TASK REQUIREMENTS: Nothing but the lines holding the string "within" should appear in the answer. Copy them from the entries.

Records from a data collection
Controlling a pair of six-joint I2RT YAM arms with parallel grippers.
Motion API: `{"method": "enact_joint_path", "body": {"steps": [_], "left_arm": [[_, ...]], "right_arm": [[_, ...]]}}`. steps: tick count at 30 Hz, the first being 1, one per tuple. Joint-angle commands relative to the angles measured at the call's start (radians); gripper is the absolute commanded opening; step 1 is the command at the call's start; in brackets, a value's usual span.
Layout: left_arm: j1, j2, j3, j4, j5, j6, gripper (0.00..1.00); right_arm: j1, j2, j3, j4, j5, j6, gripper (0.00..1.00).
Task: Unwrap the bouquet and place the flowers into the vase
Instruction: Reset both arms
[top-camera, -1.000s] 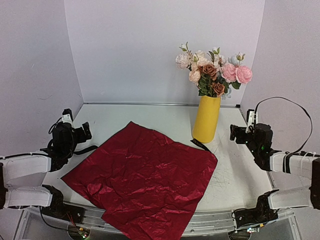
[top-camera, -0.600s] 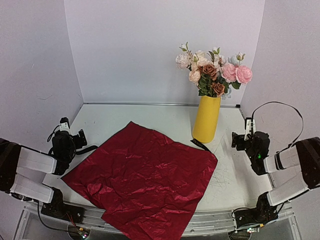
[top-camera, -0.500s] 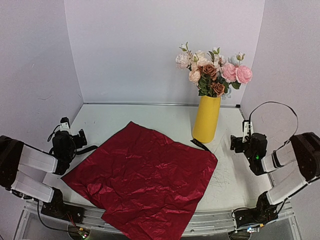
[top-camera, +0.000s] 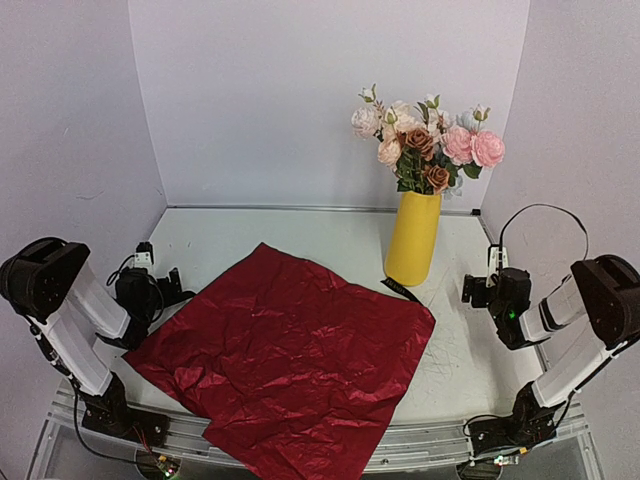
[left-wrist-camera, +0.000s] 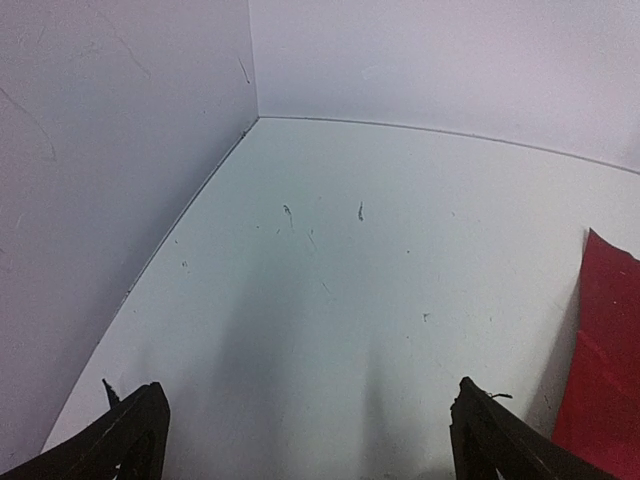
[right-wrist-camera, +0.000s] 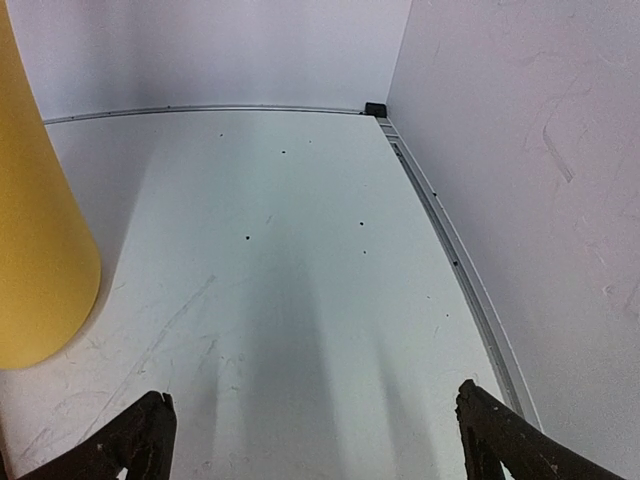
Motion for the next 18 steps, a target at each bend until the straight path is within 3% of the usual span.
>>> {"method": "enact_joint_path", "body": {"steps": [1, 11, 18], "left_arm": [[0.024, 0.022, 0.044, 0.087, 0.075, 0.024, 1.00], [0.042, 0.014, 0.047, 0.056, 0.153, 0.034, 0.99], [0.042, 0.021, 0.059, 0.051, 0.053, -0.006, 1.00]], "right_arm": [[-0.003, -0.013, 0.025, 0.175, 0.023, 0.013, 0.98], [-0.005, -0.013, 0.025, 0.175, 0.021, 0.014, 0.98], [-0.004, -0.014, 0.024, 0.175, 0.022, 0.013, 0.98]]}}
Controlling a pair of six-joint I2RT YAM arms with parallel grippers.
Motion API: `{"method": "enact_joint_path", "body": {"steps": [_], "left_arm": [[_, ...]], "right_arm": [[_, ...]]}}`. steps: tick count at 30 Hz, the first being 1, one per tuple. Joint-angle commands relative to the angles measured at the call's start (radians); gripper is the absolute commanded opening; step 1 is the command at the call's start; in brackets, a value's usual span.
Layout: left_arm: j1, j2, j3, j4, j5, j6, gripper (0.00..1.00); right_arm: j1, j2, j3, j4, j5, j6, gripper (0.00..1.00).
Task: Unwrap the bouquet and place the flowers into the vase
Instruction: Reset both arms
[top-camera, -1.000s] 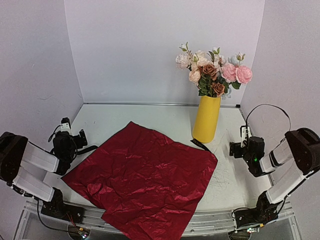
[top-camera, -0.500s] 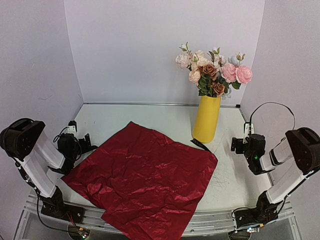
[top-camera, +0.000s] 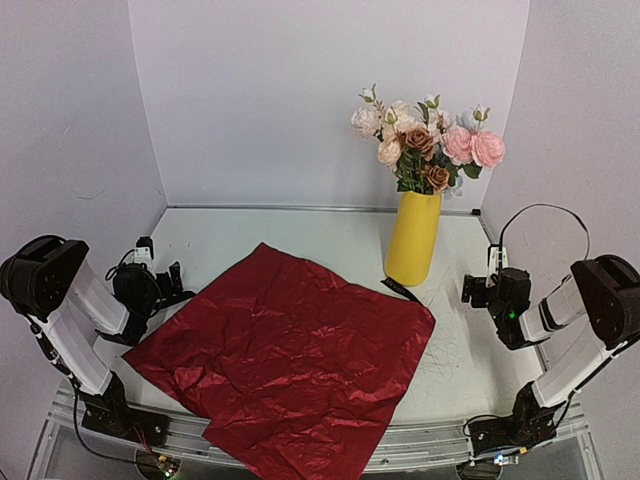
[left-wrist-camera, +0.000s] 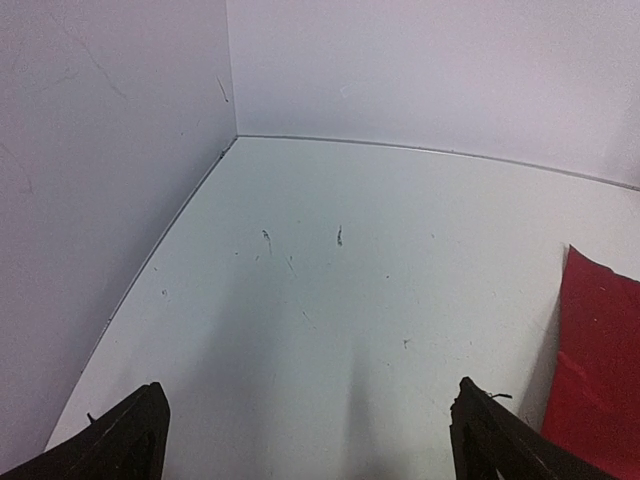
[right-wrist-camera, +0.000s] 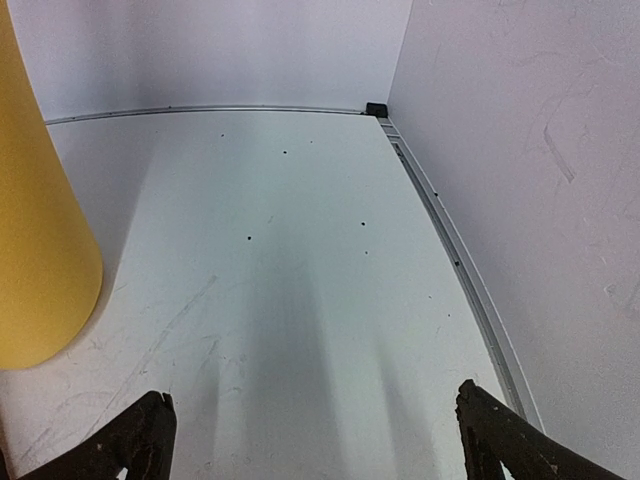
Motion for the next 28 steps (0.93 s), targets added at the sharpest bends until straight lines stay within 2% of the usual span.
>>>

RESPONSE FOR THIS EXERCISE:
Motion for the next 18 steps, a target at each bend until the straight path is within 3% of the usual span.
Motion for the next 28 steps (0.93 s), targets added at the sharpest bends until straight lines stay within 2% of the usual span.

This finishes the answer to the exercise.